• _Work task_
Each line of the data must be copied exactly.

──────── Data block ────────

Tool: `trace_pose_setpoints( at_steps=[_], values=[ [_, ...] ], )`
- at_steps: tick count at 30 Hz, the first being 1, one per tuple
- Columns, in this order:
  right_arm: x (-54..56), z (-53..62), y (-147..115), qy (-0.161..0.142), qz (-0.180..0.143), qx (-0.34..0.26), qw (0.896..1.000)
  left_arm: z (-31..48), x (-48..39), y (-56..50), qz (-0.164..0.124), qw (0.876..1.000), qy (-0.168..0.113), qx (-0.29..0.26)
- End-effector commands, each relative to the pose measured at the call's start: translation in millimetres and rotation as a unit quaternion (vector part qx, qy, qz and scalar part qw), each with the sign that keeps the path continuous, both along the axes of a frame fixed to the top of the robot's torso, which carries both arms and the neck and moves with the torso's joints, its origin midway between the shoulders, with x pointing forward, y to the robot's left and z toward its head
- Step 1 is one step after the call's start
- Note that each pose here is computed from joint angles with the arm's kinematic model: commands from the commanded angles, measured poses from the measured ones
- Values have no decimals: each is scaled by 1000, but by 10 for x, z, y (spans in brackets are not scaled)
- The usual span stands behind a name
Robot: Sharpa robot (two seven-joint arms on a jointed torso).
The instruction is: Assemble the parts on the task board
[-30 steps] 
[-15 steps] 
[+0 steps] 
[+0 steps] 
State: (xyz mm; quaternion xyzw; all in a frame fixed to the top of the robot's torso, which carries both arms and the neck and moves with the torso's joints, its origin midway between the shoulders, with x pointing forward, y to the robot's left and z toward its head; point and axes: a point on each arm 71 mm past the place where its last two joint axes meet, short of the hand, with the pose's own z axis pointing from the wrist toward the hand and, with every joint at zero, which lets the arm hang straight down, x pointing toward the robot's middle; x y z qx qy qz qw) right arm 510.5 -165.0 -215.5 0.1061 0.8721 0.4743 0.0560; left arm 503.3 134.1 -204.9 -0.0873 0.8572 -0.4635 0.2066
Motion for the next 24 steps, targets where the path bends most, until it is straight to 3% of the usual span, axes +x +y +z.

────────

• _Result of this exercise_
Tool: `trace_pose_setpoints( at_steps=[_], values=[ [_, ...] ], )`
- at_steps: tick count at 30 Hz, the first being 1, one per tuple
- Columns, in this order:
  right_arm: x (-54..56), z (-53..62), y (-147..115), qy (-0.161..0.142), qz (-0.180..0.143), qx (-0.34..0.26), qw (0.896..1.000)
  left_arm: z (-31..48), x (-48..39), y (-56..50), qz (-0.164..0.124), qw (0.876..1.000), qy (-0.168..0.113), qx (-0.29..0.26)
- End-effector commands, each relative to the pose measured at the call's start: translation in millimetres and rotation as a unit quaternion (vector part qx, qy, qz and scalar part qw), each with the sign that keeps the path continuous, both along the axes of a frame fixed to the top of the robot's torso, which carries both arms and the neck and moves with the torso's joints, its origin midway between the shoulders, with x pointing forward, y to the robot's left and z toward its head
- Step 1 is one step after the call's start
- Note that each pose here is computed from joint angles with the arm's kinematic model: commands from the commanded angles, measured poses from the measured ones
- Values have no decimals: each is scaled by 1000, but by 10 for x, z, y (spans in brackets are not scaled)
- The usual span stands behind a name
Robot: Sharpa robot (two seven-joint arms on a jointed torso).
The instruction is: Assemble the parts on the task board
[-30 steps] 
[-15 steps] 
[+0 steps] 
[+0 steps] 
State: (xyz mm; quaternion xyzw; all in a frame fixed to the top of the robot's torso, which carries both arms and the neck and moves with the torso's joints, its origin midway between the shoulders, with x pointing forward, y to the robot's left and z toward its head; point and axes: a point on each arm 71 mm past the place where its last two joint axes meet, short of the hand, with the pose's own z axis pointing from the wrist toward the hand and, with every joint at zero, which lets the arm hang straight down, x pointing toward the robot's middle; x y z qx qy qz qw) right arm 510.5 -165.0 -215.5 0.1061 0.8721 0.4743 0.0560; left arm 503.3 134.1 -204.9 -0.0873 0.8572 -0.4635 0.2066
Motion for the next 24 steps, targets where the path bends most, until it is straight to 3% of the usual span, axes +x +y +z.

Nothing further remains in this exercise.